Os Procuradores querem o poder absoluto
O articulista Reinaldo Azevedo, da revista Veja fez esta análise: “Ameaça de renúncia coletiva feita  por procurador é um absurdo; isso evidencia que os senhores procuradores se imaginam mesmo o único poder da República; o ultimato é dirigido ao presidente da República.
        Carlos Fernando Lima, aquele procurador que anunciou que iria lutar boxe com o Congresso — o que indica a sua disposição para o diálogo público e civilizado —, agora vem anunciar de forma tonitruante: se o presidente Michel Temer sancionar a proposta que cria o crime de responsabilidade para juízes e membros do Ministério Público, a força-tarefa renuncia.
        Vale dizer: o MPF resolveu fazer um braço de ferro com o Parlamento e quer arrastar o presidente da República para a crise. É de uma irresponsabilidade assombrosa. Os membros da força-tarefa agora agem como crianças chantagistas. Porque contam, e por bons motivos, com o apoio da esmagadora maioria da população, acham que podem agir na base do ultimato.
 
Abusar da ignorância
         “E noto também que os doutores  abusam um pouco da ignorância das pessoas comuns. Os bravos procuradores podem até querer renunciar pessoalmente à força-tarefa, mas o Ministério Público Federal, como ente, não pode renunciar a seu papel, não é? Tem de cumprir o seu dever. Ou nenhum procurador aceitaria o trabalho?
          “Vamos parar de brincadeira? Até porque, se nenhum procurador aceitasse fazer o seu trabalho, seria preciso enquadrar a turma no Artigo 319 do Código Penal, a saber: “Art. 319 – Retardar ou deixar de praticar, indevidamente, ato de ofício, ou praticá-lo contra disposição expressa de lei, para satisfazer interesse ou sentimento pessoal: Pena – detenção, de três meses a um ano, e multa”.
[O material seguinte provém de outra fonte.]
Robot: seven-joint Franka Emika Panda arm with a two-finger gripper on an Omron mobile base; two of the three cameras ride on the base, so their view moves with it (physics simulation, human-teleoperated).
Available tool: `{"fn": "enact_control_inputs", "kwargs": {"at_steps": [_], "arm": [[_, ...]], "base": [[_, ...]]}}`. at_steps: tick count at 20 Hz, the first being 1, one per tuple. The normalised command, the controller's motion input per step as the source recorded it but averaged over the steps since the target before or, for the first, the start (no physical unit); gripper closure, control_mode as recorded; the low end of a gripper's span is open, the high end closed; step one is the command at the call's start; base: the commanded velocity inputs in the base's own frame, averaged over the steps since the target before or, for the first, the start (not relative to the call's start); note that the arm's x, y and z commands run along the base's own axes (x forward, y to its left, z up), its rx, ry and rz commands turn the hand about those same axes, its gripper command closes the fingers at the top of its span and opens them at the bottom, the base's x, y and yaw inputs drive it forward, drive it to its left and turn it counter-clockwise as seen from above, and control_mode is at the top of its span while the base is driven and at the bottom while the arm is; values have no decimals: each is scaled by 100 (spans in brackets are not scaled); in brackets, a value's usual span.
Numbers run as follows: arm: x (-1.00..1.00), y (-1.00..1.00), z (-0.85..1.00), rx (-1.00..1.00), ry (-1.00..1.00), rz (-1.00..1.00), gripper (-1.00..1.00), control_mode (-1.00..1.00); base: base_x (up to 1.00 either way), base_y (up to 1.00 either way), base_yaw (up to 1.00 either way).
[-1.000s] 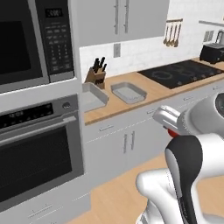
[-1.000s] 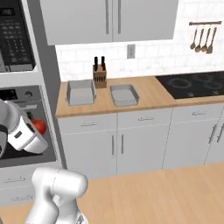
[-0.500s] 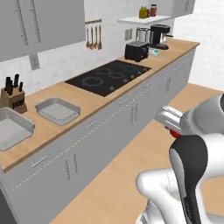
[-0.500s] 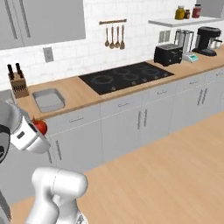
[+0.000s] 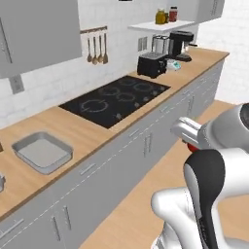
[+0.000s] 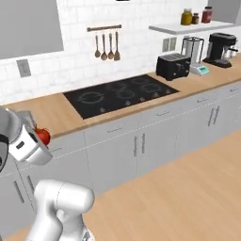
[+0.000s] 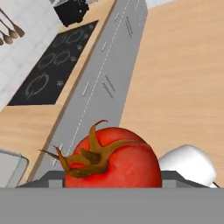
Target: Place one tomato and one steak in each tupperware on the nearby counter, to pack two identical lunches.
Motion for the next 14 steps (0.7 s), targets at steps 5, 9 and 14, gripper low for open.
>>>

        “A coisa está começando a cair no terreno da comédia trágica. A ser assim, fechem-se os Três Poderes e se dê o poder absoluto ao MP. Afinal, a ameaça de renúncia indica que: a: eles não aceitam uma decisão do Congresso: b: eles não aceitam uma eventual decisão do presidente da República; c: eles não aceitam uma eventual decisão do Supremo. São apenas os Três Poderes da República”.